### Requirement
When you reproduce the listing, keep every word as it is and drop the pictures.

### Dataset section
BEGIN
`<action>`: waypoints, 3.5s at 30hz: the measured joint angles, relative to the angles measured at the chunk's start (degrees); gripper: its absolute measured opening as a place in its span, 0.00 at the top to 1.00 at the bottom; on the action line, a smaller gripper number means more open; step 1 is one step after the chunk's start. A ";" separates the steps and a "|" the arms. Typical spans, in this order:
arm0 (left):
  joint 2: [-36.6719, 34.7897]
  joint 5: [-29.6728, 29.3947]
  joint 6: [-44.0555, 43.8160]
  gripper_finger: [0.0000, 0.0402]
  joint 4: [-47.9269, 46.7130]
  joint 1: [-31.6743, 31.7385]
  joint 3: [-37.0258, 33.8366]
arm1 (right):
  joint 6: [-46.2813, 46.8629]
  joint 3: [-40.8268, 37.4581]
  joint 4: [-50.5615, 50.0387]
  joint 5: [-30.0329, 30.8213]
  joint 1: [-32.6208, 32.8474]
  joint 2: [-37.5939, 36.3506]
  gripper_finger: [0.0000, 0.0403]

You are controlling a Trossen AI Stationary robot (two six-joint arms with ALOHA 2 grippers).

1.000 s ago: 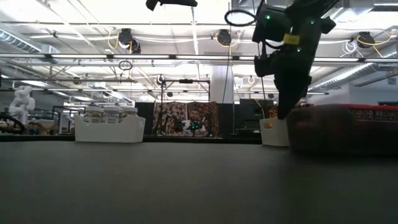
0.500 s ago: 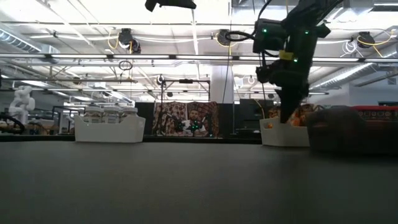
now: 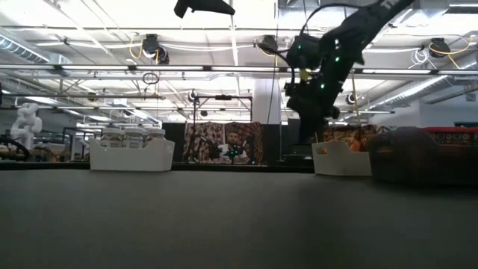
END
### Response below
`<action>`: waypoints, 3.5s at 30hz: the measured joint angles, relative to the angles measured at the chunk's start (degrees); gripper: its absolute measured opening as a place in its span, 0.00 at the top to 1.00 at the bottom; on the action line, a smaller gripper number means more open; step 1 is one step after the chunk's start. A ";" separates the steps and a "|" the arms. Typical spans, in this order:
arm0 (left):
  joint 2: [-36.6719, 34.7897]
  joint 5: [-29.6728, 29.3947]
  joint 6: [-44.0555, 43.8160]
  gripper_finger: [0.0000, 0.0402]
  joint 4: [-47.9269, 46.7130]
  joint 1: [-31.6743, 31.7385]
  joint 3: [-37.0258, 33.8366]
arm1 (right):
  joint 6: [-46.2813, 46.8629]
  joint 3: [-40.8268, 37.4581]
  joint 4: [-50.5615, 50.0387]
  joint 5: [-30.0329, 30.8213]
  joint 1: [-32.6208, 32.8474]
  joint 2: [-37.5939, 36.3506]
  gripper_finger: [0.0000, 0.0403]

You are controlling a Trossen AI Stationary robot (two six-joint arms with ALOHA 2 grippers).

1.000 s ago: 
0.500 s ago: 
now: 

With this, the exercise is finished.